Provide the data again in its entirety, exactly as given.
>>>
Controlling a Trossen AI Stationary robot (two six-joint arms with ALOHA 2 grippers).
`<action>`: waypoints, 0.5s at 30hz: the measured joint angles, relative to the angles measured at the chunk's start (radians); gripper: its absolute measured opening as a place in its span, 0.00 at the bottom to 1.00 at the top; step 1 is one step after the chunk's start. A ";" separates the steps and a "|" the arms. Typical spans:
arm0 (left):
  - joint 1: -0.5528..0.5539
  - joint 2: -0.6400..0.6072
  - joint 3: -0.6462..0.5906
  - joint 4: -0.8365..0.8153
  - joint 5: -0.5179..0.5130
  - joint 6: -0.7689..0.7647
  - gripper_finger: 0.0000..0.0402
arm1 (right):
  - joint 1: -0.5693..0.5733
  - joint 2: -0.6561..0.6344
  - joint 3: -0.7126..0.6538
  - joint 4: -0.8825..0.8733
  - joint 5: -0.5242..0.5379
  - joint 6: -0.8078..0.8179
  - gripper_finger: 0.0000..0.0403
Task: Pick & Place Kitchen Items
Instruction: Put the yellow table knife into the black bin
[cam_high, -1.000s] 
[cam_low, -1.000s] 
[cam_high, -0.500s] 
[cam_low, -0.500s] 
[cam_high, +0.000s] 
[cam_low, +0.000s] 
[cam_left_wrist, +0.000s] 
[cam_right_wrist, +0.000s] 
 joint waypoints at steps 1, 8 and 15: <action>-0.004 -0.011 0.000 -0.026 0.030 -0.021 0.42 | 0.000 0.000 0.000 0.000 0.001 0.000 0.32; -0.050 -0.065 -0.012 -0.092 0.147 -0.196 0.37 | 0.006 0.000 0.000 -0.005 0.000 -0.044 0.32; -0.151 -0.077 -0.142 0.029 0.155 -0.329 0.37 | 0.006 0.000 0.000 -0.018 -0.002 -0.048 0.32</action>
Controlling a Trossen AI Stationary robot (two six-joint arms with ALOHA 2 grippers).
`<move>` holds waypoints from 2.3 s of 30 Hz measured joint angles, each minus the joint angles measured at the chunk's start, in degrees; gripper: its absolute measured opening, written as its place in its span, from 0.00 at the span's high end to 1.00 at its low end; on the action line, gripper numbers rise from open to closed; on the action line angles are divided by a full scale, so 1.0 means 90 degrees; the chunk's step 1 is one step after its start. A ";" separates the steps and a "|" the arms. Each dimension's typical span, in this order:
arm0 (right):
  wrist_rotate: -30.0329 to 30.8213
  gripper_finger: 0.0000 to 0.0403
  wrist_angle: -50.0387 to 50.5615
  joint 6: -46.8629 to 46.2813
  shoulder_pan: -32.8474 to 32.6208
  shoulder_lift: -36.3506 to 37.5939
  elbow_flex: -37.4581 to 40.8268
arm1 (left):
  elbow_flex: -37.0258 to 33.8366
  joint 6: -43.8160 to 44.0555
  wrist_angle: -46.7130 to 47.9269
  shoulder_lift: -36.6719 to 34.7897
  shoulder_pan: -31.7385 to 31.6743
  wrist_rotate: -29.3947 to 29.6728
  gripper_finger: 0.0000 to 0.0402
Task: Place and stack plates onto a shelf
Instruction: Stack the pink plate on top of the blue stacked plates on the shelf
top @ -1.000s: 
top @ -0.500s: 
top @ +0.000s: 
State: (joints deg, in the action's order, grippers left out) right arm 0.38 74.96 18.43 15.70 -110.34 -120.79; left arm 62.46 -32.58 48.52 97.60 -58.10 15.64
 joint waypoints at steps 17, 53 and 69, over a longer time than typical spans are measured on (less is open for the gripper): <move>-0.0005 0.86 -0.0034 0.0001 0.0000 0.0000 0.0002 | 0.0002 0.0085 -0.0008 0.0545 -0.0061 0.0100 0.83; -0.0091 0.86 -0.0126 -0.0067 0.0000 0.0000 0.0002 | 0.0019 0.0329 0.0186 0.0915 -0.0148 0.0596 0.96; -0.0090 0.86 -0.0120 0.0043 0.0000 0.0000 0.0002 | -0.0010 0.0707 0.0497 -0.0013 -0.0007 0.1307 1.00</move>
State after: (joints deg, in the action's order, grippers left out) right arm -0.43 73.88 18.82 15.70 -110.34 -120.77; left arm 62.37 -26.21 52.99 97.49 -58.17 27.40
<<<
> [Result]:
Controlling a Trossen AI Stationary robot (two six-joint arms with ALOHA 2 grippers).
`<action>`: waypoints, 0.5s at 30hz: the measured joint angles, relative to the angles measured at the chunk's start (radians); gripper: its absolute measured opening as a place in its span, 0.00 at the bottom to 1.00 at the top; step 1 is one step after the chunk's start. A ";" separates the steps and a "|" the arms. Typical spans:
arm0 (left):
  - joint 1: -0.5528..0.5539
  - joint 2: -0.6400..0.6072
  - joint 3: -0.6462..0.5906
  - joint 4: -0.8365..0.8153
  - joint 5: -0.5179..0.5130
  - joint 6: -0.7689..0.7647
  - gripper_finger: 0.0000..0.0402
arm1 (right):
  - joint 1: -0.5693..0.5733
  - joint 2: -0.6561..0.6344
  - joint 3: -0.7126..0.6538
  - joint 4: -0.8825..0.8733
  - joint 5: -0.5242..0.5379
  - joint 6: -0.8078..0.8179
  - gripper_finger: 0.0000..0.0403
Task: Pick & Place Kitchen Items
Instruction: Put the yellow table knife into the black bin
[cam_high, -1.000s] 
[cam_low, -1.000s] 
[cam_high, -0.500s] 
[cam_low, -0.500s] 
[cam_high, +0.000s] 
[cam_low, +0.000s] 
[cam_left_wrist, +0.000s] 
[cam_right_wrist, +0.000s] 
 joint waypoints at steps 1, 8 and 15: <action>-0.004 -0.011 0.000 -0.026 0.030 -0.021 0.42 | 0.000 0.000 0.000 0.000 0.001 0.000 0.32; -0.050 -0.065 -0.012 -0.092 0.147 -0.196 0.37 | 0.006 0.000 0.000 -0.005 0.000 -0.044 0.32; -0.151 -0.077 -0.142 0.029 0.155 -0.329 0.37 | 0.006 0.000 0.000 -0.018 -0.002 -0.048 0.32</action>
Controlling a Trossen AI Stationary robot (two six-joint arms with ALOHA 2 grippers).
`<move>` holds waypoints from 2.3 s of 30 Hz measured joint angles, each minus the joint angles measured at the chunk's start, in degrees; gripper: its absolute measured opening, written as its place in its span, from 0.00 at the span's high end to 1.00 at its low end; on the action line, gripper numbers rise from open to closed; on the action line angles are divided by a full scale, so 1.0 means 90 degrees; the chunk's step 1 is one step after its start. A ";" separates the steps and a "|" the arms. Each dimension's typical span, in this order:
arm0 (right):
  wrist_rotate: -30.0329 to 30.8213
  gripper_finger: 0.0000 to 0.0403
  wrist_angle: -50.0387 to 50.5615
  joint 6: -46.8629 to 46.2813
  shoulder_pan: -32.8474 to 32.6208
  shoulder_lift: -36.3506 to 37.5939
  elbow_flex: -37.4581 to 40.8268
arm1 (left):
  elbow_flex: -37.0258 to 33.8366
  joint 6: -43.8160 to 44.0555
  wrist_angle: -46.7130 to 47.9269
  shoulder_lift: -36.6719 to 34.7897
  shoulder_pan: -31.7385 to 31.6743
  wrist_rotate: -29.3947 to 29.6728
  gripper_finger: 0.0000 to 0.0402
Task: Place and stack plates onto a shelf
Instruction: Stack the pink plate on top of the blue stacked plates on the shelf
top @ -1.000s: 
top @ -0.500s: 
top @ +0.000s: 
State: (joints deg, in the action's order, grippers left out) right arm 0.38 74.96 18.43 15.70 -110.34 -120.79; left arm 62.46 -32.58 48.52 97.60 -58.10 15.64
 joint waypoints at steps 17, 53 and 69, over a longer time than typical spans are measured on (less is open for the gripper): <move>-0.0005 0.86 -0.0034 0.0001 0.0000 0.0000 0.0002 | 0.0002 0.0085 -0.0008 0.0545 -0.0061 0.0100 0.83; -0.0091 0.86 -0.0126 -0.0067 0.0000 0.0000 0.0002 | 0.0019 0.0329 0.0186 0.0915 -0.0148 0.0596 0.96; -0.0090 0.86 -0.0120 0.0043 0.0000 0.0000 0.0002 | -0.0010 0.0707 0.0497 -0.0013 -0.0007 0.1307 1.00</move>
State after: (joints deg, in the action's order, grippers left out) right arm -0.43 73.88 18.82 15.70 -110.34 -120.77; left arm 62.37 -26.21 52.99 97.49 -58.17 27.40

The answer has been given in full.